Yet even the greenest UK government would not have sole bearing on the future of planet Earth. It depends on greater international cooperation as well as collaboration between the greatest polluters – the US, China and India. The world’s superpowers ought to lead by example but Joe Biden’s America is struggling to do so. As Adam Tooze writes, the US president’s climate agenda has been derailed by Joe Manchin, the Democratic senator for West Virginia, who has made $5.6m from his coal brokerage firm, Enersystems, over the last decade. Such is the legalised corruption that has debased Washington DC for decades.

Tory MPs and others continue to deride net-zero targets as economic masochism, but the reverse is true. The economic damage inflicted by climate change could far exceed that caused by the Covid pandemic. It is estimated that global GDP will fall by as much as 14 per cent if global temperatures rise by 2.6°C. The cost of global warming will fall most heavily on the world’s poorest.

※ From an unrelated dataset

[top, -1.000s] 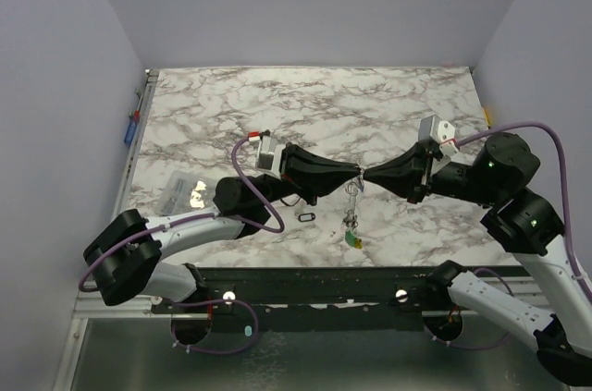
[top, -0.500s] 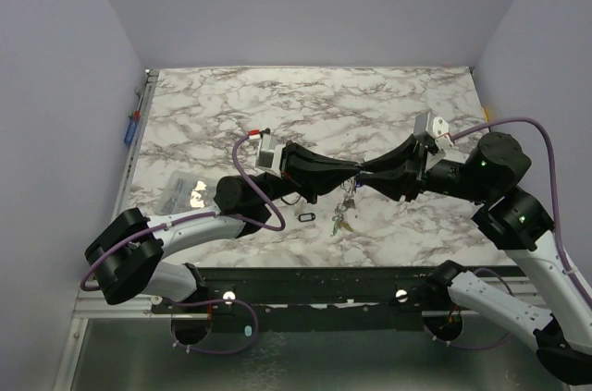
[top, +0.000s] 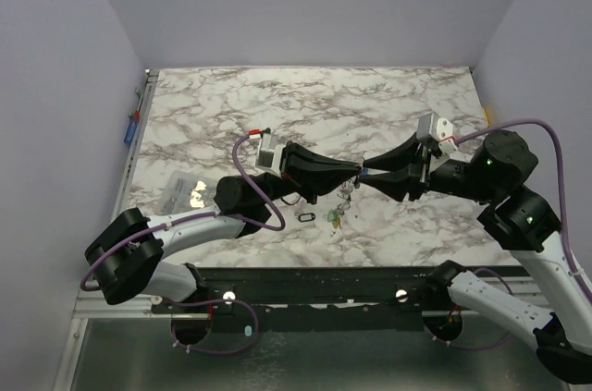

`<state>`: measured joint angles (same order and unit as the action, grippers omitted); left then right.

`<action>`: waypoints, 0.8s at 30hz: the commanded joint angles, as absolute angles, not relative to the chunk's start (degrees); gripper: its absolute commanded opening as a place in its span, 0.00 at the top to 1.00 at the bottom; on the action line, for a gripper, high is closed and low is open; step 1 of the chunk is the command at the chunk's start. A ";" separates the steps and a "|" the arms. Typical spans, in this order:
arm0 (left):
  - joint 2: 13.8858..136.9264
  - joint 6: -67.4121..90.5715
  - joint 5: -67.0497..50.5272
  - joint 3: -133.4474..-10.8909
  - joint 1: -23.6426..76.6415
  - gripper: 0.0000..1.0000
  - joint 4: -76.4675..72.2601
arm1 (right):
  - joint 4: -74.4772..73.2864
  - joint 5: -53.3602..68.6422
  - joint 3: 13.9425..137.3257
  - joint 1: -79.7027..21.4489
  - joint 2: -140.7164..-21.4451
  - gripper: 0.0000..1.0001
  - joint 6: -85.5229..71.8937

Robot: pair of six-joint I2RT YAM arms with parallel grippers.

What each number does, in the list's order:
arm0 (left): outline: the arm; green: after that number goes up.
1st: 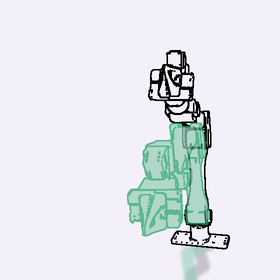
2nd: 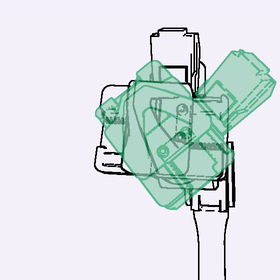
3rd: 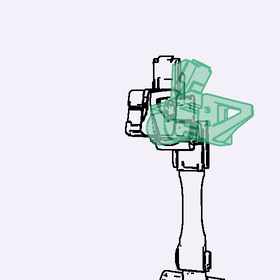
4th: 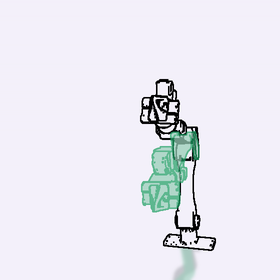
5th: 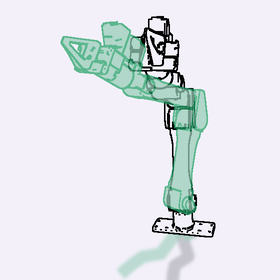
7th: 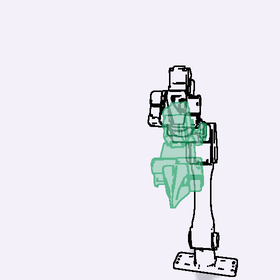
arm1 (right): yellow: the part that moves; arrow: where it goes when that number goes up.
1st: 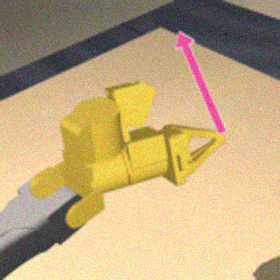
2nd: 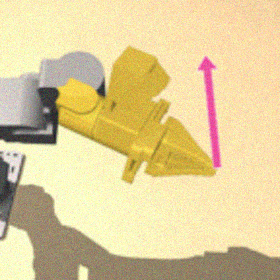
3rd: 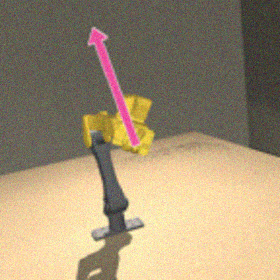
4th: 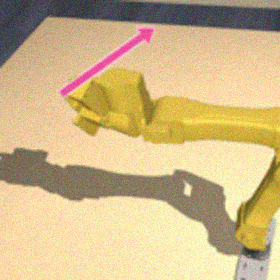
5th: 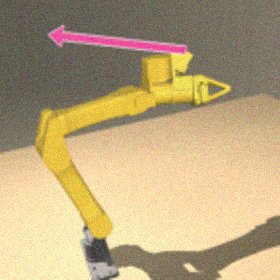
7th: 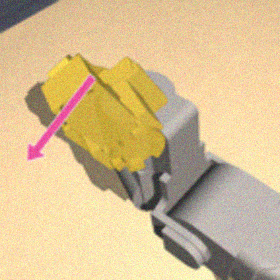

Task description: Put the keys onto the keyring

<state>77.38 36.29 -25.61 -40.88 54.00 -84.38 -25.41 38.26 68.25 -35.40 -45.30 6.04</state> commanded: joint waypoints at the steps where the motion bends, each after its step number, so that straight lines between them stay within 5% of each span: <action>1: 77.16 37.27 -26.24 -42.92 54.14 1.00 -102.06 | -26.61 38.97 69.32 -35.49 -46.21 0.63 6.94; 8: 77.34 37.52 -26.28 -42.98 54.19 1.00 -102.10 | -25.51 39.18 68.40 -35.51 -46.14 0.78 6.68; 12: 77.53 37.53 -26.26 -42.89 54.18 1.00 -102.08 | -25.31 39.53 68.21 -35.51 -46.03 0.98 6.68; 24: 76.59 36.80 -26.28 -40.34 54.14 1.00 -102.07 | -25.98 40.28 68.44 -35.44 -45.90 0.99 8.19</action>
<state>77.41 36.84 -25.65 -40.95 54.00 -84.53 -25.63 39.51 68.25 -35.40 -46.06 6.74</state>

The worst pandemic since the 1918 Spanish flu; the most serious European military conflict since the Second World War; and, more locally, the largest fall in UK living standards since records began: this is becoming an era of permanent crisis.

These multifaceted crises demand a new moral seriousness in government as well as a greater role for an interventionist and strategic state, not a shrunken one as advocated by the ideological Tory leadership candidates. In the years ahead, rather than merely ensuring the efficient functioning of the market, governments will be forced to take on ever greater responsibility for their citizens’ security and material well-being.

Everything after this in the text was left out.